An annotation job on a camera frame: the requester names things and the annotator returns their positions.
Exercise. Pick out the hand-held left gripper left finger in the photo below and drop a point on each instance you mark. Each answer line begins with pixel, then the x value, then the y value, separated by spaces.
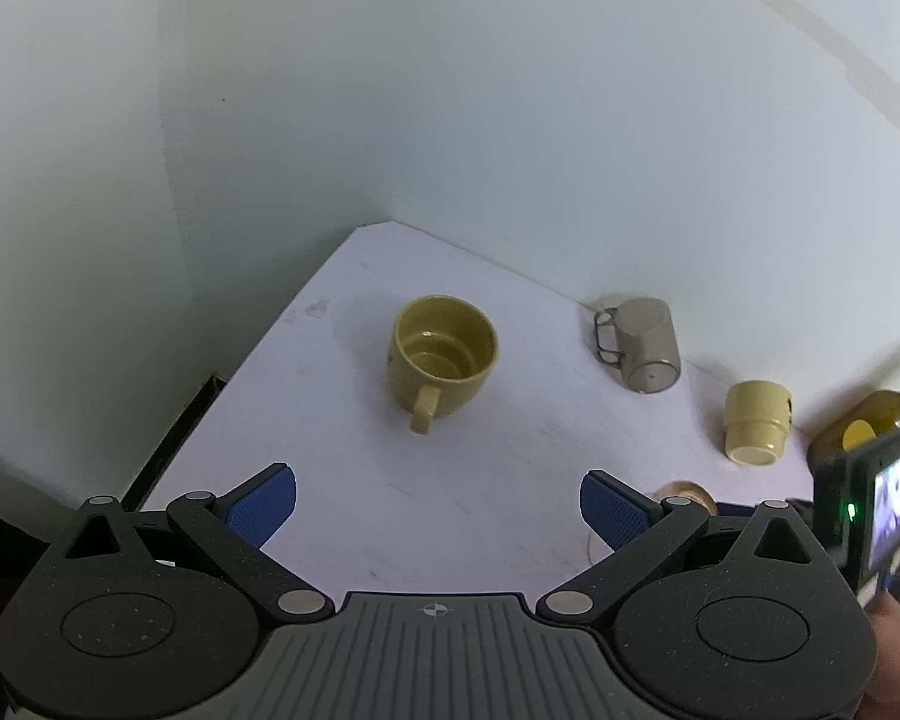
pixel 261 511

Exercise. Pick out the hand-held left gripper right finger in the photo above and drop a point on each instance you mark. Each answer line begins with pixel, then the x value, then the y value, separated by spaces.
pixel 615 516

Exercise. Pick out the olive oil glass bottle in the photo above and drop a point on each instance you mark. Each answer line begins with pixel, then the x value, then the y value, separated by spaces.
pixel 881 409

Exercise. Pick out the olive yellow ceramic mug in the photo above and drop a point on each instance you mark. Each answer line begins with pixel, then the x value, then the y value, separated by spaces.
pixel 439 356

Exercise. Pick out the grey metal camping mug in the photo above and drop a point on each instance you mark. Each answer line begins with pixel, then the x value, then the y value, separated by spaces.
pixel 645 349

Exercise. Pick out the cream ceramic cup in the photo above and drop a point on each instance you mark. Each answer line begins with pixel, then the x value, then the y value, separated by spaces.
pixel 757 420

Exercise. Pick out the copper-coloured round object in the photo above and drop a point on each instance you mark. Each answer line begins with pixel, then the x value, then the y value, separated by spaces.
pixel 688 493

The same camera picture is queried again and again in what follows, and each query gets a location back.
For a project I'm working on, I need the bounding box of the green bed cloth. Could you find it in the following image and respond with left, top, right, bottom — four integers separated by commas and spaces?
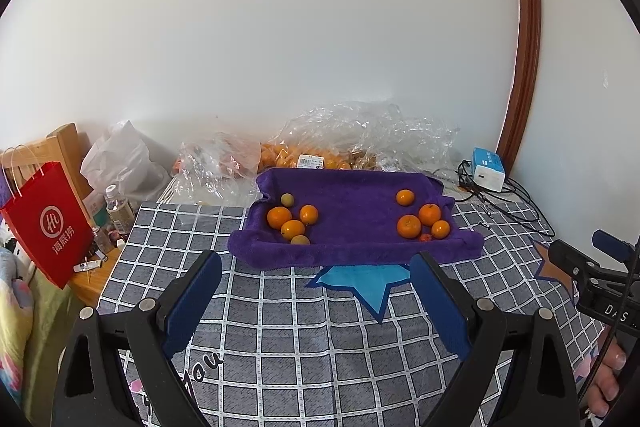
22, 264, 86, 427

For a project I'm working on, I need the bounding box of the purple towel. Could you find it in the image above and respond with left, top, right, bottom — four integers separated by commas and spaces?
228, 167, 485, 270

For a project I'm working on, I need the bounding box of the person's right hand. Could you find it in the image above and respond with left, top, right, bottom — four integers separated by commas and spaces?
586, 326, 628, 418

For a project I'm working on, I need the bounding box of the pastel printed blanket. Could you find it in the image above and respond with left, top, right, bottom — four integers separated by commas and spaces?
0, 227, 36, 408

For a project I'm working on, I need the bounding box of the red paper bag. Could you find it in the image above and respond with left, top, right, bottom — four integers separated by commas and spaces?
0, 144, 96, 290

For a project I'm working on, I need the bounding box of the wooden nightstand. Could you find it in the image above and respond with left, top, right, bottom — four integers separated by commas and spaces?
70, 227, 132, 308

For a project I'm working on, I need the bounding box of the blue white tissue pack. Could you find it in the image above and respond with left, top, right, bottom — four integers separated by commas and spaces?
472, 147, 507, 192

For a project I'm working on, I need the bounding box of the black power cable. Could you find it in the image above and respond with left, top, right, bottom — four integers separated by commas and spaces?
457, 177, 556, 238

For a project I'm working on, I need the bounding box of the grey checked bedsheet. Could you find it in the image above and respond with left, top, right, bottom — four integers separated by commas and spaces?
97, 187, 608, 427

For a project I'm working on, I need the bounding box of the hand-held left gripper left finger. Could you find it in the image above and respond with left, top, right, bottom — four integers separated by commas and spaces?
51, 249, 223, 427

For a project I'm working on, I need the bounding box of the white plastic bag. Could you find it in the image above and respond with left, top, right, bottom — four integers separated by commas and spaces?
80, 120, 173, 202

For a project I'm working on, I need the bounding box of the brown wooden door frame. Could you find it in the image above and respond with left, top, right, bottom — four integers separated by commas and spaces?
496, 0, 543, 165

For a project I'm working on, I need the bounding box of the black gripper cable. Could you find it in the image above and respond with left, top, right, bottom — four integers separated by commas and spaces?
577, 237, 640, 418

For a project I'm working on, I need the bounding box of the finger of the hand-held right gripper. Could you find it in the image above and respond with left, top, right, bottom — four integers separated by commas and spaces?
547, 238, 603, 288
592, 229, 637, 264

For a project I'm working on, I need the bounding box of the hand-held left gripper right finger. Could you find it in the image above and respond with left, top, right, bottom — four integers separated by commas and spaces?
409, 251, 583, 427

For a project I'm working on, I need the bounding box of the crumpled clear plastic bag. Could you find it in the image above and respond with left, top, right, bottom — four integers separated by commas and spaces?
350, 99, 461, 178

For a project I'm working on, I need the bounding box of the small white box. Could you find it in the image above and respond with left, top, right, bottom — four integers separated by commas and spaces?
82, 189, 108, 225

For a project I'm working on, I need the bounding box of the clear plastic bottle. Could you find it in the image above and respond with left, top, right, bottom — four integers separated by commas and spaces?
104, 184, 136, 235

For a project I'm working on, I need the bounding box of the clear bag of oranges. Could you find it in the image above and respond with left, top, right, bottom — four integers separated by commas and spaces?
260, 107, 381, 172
────
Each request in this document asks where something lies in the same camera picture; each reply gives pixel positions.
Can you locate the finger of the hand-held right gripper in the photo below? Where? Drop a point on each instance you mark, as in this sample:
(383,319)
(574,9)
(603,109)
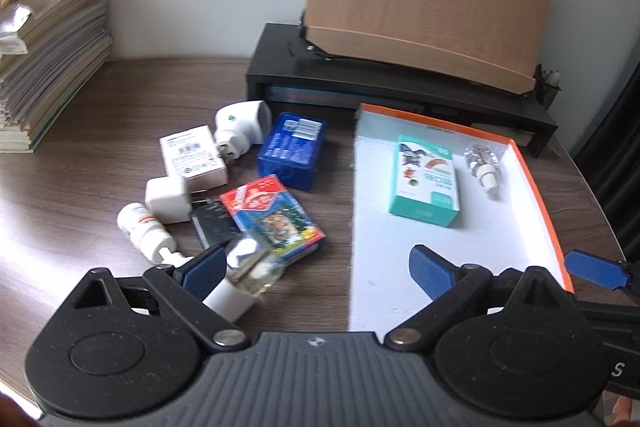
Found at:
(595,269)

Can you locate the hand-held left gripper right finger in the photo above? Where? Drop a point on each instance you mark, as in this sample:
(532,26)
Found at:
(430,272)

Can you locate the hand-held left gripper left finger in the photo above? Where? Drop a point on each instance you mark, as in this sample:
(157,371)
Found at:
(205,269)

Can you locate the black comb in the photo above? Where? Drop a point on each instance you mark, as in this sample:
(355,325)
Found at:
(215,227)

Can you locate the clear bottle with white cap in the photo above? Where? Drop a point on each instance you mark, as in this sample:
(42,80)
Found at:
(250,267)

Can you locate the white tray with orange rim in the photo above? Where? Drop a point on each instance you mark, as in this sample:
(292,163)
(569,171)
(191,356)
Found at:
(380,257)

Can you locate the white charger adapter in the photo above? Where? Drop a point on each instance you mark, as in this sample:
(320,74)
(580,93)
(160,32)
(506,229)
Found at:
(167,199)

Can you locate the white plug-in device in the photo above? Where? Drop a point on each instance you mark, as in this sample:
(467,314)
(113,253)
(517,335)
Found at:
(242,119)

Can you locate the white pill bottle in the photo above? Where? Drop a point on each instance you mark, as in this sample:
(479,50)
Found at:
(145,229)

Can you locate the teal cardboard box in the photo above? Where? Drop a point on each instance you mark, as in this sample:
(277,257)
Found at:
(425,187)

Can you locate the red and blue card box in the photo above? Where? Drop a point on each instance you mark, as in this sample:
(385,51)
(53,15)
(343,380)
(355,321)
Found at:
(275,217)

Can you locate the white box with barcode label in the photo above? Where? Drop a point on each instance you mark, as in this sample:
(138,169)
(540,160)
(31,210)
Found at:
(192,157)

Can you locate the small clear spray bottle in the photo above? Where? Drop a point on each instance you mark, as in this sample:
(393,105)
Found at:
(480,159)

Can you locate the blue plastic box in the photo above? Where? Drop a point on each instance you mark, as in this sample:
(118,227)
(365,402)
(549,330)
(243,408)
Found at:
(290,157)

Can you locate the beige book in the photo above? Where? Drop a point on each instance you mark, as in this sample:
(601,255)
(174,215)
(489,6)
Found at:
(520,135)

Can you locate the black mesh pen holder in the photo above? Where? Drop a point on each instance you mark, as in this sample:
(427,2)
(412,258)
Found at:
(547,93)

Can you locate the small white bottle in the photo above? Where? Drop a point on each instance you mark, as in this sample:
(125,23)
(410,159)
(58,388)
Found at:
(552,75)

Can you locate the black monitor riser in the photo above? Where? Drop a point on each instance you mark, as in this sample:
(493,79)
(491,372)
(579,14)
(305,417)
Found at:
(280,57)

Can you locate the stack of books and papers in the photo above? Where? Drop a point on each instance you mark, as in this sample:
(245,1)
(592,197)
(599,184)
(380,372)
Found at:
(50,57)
────
Assignment: Filter the entries and copy out every line with the word "camera".

Output of the task:
An annotation job on a camera frame: the requester names things and the annotator returns their positions.
The same camera picture is queried again and again in what follows, and each query gets a location back.
Each request in this document asks where something lies in the same camera picture; each reply gives pixel positions.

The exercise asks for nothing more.